Assignment: Search the data below, and report every line in which "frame" occurs.
▬▬▬
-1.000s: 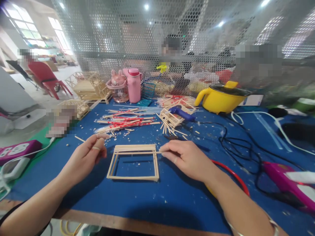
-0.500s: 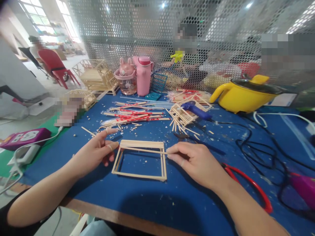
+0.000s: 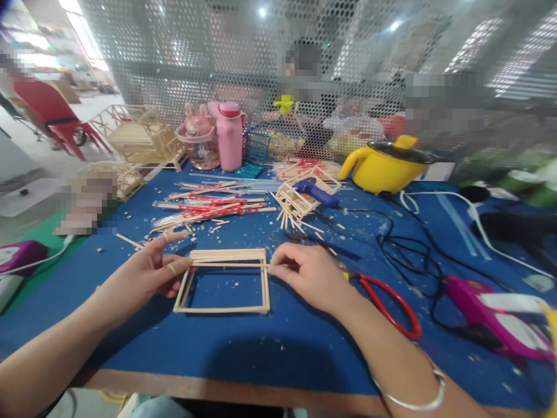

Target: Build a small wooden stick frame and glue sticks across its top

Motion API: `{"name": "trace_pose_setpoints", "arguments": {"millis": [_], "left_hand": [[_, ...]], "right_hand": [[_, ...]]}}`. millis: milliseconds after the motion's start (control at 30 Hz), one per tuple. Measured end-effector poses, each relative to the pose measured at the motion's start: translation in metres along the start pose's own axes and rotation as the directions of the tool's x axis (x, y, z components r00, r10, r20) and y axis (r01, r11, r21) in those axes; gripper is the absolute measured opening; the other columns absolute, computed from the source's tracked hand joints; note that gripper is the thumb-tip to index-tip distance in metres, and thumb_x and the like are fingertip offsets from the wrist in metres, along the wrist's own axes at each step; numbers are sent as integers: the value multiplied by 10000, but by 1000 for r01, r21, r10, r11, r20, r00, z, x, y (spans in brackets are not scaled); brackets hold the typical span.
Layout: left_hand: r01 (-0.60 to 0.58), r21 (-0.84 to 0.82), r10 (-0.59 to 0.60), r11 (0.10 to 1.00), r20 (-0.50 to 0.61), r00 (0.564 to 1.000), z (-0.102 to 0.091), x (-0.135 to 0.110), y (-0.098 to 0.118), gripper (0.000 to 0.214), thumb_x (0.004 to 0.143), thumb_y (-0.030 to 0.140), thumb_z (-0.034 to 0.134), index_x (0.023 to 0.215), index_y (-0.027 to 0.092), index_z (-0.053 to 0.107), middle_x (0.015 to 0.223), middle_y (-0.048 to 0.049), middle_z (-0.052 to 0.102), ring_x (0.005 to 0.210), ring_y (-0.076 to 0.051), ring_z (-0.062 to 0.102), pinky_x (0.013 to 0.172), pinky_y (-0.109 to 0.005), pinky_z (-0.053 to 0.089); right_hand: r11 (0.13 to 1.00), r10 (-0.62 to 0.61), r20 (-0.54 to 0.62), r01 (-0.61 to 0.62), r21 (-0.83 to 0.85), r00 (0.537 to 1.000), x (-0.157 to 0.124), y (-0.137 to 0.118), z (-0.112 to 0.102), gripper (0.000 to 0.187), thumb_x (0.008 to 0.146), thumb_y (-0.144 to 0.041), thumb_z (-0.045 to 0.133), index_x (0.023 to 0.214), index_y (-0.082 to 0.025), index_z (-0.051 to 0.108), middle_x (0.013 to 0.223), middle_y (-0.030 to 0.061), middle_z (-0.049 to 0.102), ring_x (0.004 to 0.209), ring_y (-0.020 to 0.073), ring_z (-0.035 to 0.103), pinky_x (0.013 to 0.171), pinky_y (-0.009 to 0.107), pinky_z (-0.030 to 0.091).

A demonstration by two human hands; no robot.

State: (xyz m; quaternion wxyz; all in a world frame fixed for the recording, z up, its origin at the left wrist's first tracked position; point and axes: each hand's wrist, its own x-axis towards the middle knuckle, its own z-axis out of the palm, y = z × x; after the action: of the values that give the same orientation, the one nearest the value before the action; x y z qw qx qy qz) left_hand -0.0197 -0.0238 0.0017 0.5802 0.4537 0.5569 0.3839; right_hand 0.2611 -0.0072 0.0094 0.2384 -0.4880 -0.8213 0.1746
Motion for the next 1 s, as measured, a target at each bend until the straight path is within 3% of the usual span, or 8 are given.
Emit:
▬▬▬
Answer below:
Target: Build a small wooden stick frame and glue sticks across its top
State: (xyz m; quaternion wxyz; all in a world frame fixed for the recording, z up, its origin at the left wrist's first tracked position; point and axes: each hand's wrist, its own x-axis towards the middle knuckle, its own z-axis out of the palm, y = z × x; after the action: of the values that give the same orientation, the one nearest the value before the action; x y z qw qx qy qz) left_hand -0.0197 -0.0238 0.0017 0.5802 0.4537 0.5569 0.3839; right_hand 0.2611 -0.0072 0.0094 0.2384 -0.4880 -0.8213 0.1746

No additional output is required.